- Education: Kwame Nkrumah University of Science and Technology
- Occupations: Engineer, entrepreneur
- Known for: Founder of Aquamet
- Notable work: Aquamet smart water-quality monitoring system
- Awards: Runner-up, Royal Academy of Engineering’s Africa Prize for Engineering Innovation (2025)

= Frank Owusu (innovator) =

Ghanaian engineer and innovator

Frank Owusu is a Ghanaian engineer, inventor and entrepreneur who is the founder of Aquamet, a smart water-quality monitoring system for fish farming. In 2025, he was named a runner-up in the Royal Academy of Engineering’s Africa Prize for Engineering Innovation, recognised as one of Africa's leading technology entrepreneurs.

== Career ==
Owusu developed the Aquamet system to assist smallholder fish farmers in improving production efficiency and sustainability. The technology provides real-time data on oxygen levels and temperature, for farmers to reduce losses and optimise yields. Beyond water monitoring, the Aquamet mobile platform offers digital tools for record-keeping, access to extension services, and a marketplace that connects farmers directly with buyers.

The idea for Aquamet originated during Owusu's national service at the Department of Fisheries and Watershed Management at Kwame Nkrumah University of Science and Technology (KNUST), where he observed that many farmers relied on intuition rather than data to manage ponds. His work aims to address the widespread problem of fish mortality linked to poor water quality in Ghana, where fish serves as the primary protein source for about 70% of the population.
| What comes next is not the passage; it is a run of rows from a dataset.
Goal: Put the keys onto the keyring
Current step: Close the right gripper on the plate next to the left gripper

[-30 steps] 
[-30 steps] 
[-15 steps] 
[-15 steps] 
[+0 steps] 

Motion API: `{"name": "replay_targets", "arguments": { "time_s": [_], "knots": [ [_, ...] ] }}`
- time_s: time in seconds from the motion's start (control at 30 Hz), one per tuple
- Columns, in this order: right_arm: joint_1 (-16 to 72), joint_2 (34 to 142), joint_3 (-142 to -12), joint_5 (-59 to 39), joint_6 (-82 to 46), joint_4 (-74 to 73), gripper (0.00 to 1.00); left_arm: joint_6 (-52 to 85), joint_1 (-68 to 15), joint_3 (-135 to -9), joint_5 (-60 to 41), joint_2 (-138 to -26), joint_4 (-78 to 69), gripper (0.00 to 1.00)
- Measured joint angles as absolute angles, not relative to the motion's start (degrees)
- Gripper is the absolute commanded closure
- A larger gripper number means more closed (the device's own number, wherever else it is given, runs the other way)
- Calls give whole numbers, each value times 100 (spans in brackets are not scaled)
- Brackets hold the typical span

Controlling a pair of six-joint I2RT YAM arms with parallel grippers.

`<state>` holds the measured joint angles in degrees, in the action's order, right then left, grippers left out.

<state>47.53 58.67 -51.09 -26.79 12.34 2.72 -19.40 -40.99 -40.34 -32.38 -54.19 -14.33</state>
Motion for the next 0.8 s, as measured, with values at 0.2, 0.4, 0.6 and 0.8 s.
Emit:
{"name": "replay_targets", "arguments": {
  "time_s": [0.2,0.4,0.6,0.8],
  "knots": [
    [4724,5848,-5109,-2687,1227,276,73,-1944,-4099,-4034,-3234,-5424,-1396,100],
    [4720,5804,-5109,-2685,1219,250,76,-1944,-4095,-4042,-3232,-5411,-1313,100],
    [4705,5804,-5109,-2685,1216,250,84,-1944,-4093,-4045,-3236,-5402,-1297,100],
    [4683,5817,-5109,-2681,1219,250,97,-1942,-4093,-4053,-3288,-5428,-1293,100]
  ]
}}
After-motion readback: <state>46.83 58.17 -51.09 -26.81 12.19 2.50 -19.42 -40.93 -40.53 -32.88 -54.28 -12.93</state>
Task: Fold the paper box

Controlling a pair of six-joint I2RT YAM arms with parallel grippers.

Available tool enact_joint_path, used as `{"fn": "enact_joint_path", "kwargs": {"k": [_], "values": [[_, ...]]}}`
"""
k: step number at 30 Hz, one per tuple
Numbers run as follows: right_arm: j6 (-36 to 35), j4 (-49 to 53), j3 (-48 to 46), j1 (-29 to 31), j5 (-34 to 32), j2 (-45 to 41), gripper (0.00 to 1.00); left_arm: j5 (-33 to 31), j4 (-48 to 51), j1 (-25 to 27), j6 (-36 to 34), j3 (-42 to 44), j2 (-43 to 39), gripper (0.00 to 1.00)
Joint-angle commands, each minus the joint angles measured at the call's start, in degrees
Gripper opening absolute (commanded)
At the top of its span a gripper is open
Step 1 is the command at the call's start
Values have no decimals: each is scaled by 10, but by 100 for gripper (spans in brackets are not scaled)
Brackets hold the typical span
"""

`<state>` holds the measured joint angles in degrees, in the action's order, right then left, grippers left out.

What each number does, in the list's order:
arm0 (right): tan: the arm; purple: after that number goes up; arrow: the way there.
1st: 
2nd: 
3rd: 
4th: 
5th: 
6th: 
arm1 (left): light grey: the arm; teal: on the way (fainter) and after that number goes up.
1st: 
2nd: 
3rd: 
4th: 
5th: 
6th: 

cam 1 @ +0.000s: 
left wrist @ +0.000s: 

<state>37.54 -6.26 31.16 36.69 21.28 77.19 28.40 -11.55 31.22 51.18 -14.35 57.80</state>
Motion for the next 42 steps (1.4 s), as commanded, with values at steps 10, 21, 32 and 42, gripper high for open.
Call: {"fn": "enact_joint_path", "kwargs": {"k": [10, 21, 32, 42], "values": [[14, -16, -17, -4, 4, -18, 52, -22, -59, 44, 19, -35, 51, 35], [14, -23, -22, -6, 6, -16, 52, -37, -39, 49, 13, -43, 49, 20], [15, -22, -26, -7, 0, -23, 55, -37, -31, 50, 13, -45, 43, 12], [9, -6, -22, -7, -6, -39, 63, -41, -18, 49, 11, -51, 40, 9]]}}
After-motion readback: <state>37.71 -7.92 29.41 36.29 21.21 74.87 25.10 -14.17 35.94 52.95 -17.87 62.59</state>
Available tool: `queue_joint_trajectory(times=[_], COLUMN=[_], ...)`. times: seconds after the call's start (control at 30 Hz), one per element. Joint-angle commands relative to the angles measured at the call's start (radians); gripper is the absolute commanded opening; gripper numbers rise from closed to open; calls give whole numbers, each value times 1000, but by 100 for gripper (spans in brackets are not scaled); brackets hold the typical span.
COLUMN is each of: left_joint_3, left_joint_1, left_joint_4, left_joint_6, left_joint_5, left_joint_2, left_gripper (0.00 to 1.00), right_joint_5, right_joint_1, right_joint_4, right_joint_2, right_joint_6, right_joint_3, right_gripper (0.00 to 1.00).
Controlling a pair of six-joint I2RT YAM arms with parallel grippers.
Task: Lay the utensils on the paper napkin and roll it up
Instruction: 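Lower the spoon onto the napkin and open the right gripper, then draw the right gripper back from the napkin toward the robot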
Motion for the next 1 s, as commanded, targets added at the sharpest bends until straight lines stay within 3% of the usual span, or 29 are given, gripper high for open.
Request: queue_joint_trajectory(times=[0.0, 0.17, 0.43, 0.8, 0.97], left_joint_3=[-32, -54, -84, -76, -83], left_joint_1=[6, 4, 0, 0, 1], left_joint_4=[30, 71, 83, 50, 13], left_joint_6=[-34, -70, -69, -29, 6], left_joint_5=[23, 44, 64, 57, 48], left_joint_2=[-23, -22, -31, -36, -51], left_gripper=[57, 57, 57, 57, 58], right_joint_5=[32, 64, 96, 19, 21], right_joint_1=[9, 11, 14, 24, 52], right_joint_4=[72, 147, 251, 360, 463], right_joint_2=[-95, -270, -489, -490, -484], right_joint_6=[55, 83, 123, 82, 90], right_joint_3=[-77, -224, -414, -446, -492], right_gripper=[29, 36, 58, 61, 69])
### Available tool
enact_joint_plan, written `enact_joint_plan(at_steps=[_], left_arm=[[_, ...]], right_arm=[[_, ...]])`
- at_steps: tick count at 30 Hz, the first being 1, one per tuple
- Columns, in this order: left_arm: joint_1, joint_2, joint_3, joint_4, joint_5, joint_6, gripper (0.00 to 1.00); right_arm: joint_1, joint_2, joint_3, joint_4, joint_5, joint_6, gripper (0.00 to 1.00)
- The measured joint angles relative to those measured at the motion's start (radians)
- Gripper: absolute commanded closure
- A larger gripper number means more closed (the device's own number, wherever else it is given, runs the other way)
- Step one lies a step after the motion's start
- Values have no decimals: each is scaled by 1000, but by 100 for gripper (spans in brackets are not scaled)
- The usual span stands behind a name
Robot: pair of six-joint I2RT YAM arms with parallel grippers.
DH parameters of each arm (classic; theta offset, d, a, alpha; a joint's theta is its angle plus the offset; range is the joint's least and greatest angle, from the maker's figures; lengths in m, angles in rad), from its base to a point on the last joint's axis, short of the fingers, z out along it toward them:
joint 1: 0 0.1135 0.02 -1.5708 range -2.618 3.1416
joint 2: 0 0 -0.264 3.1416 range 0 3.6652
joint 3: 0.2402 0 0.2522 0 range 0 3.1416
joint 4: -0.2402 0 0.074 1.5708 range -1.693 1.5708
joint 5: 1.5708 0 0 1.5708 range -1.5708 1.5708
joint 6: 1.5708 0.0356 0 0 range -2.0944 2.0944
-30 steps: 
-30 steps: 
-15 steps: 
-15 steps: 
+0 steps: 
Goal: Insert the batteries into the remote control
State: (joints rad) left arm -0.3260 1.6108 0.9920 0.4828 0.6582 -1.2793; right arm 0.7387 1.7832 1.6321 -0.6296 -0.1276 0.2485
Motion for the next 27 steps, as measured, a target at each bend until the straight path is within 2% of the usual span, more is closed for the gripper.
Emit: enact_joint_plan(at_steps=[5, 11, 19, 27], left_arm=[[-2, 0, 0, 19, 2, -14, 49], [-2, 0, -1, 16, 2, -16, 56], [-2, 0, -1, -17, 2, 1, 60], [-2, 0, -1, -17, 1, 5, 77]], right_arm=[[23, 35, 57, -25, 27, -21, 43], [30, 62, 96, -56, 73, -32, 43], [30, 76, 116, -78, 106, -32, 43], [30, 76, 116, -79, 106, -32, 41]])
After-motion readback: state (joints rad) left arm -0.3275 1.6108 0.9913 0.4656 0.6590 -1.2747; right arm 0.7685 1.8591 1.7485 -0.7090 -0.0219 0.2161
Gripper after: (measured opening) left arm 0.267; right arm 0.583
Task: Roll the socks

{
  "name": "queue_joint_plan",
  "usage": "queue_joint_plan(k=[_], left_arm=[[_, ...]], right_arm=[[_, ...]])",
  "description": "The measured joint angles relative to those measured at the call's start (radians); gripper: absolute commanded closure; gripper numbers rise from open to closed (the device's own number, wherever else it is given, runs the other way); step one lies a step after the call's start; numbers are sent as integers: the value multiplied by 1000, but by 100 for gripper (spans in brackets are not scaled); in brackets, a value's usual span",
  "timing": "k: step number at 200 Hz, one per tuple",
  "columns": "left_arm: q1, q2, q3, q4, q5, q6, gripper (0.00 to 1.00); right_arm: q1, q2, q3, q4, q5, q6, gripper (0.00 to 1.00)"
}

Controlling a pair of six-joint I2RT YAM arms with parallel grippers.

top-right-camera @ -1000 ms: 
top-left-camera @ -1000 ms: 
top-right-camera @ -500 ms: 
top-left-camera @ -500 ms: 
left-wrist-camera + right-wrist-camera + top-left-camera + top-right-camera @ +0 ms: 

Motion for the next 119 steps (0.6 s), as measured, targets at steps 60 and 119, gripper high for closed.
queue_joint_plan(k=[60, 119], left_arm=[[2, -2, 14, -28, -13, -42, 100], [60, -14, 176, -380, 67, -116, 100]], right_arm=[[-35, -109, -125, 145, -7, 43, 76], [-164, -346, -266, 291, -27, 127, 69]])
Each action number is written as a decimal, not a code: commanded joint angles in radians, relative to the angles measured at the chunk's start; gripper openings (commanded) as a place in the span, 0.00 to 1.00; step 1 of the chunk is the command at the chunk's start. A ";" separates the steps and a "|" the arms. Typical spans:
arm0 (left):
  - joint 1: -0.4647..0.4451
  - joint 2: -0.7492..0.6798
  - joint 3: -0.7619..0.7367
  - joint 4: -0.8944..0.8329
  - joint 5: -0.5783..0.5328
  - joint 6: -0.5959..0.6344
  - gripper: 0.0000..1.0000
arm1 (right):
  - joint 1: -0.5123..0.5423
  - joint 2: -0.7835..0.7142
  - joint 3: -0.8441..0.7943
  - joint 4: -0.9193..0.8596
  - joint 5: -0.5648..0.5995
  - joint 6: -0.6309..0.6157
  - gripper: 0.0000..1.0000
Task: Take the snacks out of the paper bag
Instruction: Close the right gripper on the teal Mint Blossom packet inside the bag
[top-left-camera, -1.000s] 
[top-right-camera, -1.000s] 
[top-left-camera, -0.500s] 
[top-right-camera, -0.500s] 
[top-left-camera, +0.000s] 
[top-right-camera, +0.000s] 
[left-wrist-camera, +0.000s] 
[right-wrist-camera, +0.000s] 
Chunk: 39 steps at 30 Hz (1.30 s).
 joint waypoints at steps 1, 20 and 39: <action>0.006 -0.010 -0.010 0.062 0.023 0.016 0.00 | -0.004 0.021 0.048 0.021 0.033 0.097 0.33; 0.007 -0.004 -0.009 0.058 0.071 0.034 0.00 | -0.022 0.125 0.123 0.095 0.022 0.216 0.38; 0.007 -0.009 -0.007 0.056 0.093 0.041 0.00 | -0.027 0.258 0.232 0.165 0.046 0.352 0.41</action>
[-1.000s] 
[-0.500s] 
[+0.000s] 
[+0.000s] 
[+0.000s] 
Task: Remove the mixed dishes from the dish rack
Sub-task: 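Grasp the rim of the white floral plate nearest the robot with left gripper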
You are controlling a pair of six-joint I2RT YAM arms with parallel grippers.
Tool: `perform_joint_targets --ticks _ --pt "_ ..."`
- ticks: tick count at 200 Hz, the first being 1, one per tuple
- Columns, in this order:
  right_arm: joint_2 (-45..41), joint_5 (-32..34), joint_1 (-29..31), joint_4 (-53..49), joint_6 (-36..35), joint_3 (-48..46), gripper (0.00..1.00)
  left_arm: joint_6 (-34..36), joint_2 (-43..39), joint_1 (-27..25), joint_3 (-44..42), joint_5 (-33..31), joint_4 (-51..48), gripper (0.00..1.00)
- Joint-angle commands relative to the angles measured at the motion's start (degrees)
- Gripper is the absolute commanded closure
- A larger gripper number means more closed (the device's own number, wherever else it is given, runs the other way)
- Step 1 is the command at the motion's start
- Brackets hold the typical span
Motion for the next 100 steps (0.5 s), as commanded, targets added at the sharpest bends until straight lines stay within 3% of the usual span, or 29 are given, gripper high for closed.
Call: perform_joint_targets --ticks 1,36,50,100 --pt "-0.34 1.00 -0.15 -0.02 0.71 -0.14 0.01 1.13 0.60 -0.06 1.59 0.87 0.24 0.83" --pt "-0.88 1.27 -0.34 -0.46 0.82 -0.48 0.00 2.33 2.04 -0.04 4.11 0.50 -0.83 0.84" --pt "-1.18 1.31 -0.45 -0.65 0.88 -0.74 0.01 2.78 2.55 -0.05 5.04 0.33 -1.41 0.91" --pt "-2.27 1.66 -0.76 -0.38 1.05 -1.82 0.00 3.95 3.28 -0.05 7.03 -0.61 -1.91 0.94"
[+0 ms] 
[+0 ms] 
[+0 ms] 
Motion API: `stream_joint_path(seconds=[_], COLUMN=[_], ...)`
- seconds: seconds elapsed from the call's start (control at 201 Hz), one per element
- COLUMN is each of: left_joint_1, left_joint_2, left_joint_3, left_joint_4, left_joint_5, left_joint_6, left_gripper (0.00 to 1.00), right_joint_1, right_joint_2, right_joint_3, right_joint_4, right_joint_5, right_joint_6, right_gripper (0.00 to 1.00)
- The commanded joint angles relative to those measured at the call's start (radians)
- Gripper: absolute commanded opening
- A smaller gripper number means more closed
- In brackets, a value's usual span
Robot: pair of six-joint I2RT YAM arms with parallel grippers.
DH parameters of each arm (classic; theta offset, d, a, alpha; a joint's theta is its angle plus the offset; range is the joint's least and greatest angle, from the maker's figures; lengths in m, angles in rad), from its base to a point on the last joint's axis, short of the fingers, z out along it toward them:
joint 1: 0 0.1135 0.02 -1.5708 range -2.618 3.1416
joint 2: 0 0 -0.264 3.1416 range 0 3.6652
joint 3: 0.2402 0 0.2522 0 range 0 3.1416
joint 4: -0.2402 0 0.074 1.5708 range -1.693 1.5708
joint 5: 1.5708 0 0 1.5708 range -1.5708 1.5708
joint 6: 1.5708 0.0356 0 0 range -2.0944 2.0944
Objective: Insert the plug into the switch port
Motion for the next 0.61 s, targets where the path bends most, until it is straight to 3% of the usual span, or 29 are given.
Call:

Under Owusu's leadership, Aquamet plans to expand to Nigeria and Ivory Coast within five years, with a target of reaching more than 20,000 fish farmers. The company's long-term vision is to enhance food security and promote sustainable aquaculture practices across West Africa.

== Recognition ==
In October 2025, Owusu was selected as one of three runners-up in the Africa Prize for Engineering Innovation, earning £10,000 in prize funding. His recognition highlighted the role of African innovators in developing homegrown technological solutions for agriculture and food security. The 2025 edition of the prize was held in Dakar, Senegal, marking the first time the final event took place in Francophone Africa.